Time and choice are both attributes of the observer, not the thing observed. And before you have still another headache, I’ll mention that it was largely Mr. Heinlein’s handling of “time travel” (which he does at least three different ways) that led me to observe this.


>^,,^< What bite through yonder thin dough bakes? It is the yeast, and julienne is the bun… http://t-independent.com/scrawlmark-press/ “Dennis M. Hammes” wrote: > Time and choice are both attributes of the observer, not the thing
>observed.
>

Fortified by Aspro Clear, I’ll ask that this be explained a little further as it applies to this particular instance.

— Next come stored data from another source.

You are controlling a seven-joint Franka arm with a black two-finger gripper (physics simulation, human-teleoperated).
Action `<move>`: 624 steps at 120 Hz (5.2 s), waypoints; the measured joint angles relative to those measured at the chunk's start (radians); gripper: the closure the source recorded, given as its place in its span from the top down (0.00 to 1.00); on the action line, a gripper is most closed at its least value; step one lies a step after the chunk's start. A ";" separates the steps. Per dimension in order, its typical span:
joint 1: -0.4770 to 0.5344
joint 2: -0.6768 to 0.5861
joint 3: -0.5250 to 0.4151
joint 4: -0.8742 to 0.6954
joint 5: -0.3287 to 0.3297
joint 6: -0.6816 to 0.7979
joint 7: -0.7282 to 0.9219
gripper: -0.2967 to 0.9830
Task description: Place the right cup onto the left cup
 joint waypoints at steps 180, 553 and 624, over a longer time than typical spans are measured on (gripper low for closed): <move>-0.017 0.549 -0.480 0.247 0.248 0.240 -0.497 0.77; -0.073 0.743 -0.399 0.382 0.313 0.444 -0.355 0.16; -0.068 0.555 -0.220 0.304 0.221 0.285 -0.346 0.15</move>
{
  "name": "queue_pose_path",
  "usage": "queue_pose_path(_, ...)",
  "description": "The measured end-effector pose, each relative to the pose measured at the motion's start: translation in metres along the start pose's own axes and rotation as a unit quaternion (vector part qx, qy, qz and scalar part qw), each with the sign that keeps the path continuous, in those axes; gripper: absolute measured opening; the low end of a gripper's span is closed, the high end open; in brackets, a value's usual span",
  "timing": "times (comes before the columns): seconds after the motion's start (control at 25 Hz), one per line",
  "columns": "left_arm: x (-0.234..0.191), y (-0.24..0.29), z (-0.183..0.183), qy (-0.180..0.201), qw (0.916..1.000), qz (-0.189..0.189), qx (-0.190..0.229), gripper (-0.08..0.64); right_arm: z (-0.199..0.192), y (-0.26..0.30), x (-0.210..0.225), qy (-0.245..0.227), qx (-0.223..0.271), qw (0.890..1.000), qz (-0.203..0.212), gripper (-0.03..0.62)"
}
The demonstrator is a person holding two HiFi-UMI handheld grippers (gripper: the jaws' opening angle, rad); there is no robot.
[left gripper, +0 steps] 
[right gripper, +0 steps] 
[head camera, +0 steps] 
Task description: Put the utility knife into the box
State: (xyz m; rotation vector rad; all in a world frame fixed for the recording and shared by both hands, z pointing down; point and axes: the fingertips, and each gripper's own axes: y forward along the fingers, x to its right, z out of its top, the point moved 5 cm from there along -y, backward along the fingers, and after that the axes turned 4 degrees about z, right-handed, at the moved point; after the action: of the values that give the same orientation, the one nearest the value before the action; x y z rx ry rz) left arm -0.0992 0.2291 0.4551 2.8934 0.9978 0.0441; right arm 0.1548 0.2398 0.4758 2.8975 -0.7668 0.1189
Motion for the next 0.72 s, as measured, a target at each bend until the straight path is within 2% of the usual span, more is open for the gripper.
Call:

To me, Lazarus is an intruder, an illegal alien. He is there legitimately only as Woodie. The fact that he doesn’t remember Bronson as an adult before the trip means that it’s possible history was different before he went back. Or it could be a child’s faulty memory…but this is the child who can play chess at 4 and will grow up to be The Senior. I’d think he’d have pretty clear memories of Bronson myself….except that there was no Bronson at that point. The past to which LL returned was not the one in which he grew up. So, somewhere D.D got his ship off the ground without any financial backing from Maureen. ‘The Past through Tomorrow”…..interesting choice of title isn’t it? Maybe the FH can only exist in the past because of the intervention from the future..but it’s a different past.

Jane

On Sun, 12 Aug 2001 00:35:43 GMT, Jane Davittkeyed:

>”Dennis M. Hammes” wrote:
>
>> Time and choice are both attributes of the observer, not the thing
>>observed.
>>
>
>Fortified by Aspro Clear, I’ll ask that this be explained a little further as it applies
>to this particular instance.
>To me, Lazarus is an intruder, an illegal alien. He is there legitimately only as Woodie.
>The fact that he doesn’t remember Bronson as an adult before the trip means that it’s
>possible history was different before he went back. Or it could be a child’s faulty
>memory…but this is the child who can play chess at 4 and will grow up to be The Senior.
>I’d think he’d have pretty clear memories of Bronson myself….except that there was no
>Bronson at that point. The past to which LL returned was not the one in which he grew up.
>So, somewhere D.D got his ship off the ground without any financial backing from Maureen.
>’The Past through Tomorrow”…..interesting choice of title isn’t it? Maybe the FH can only
>exist in the past because of the intervention from the future..but it’s a different past.
>
>Jane

No, you’re viewing time wrong. The fact that he doesn’t remember Mr. Bronson is because he was 4 years old. I certainly don’t remember any of my parent’s adult friends from that age. It had all happened already, from his viewpoint in the future, but he hadn’t done it, from his personal viewpoint.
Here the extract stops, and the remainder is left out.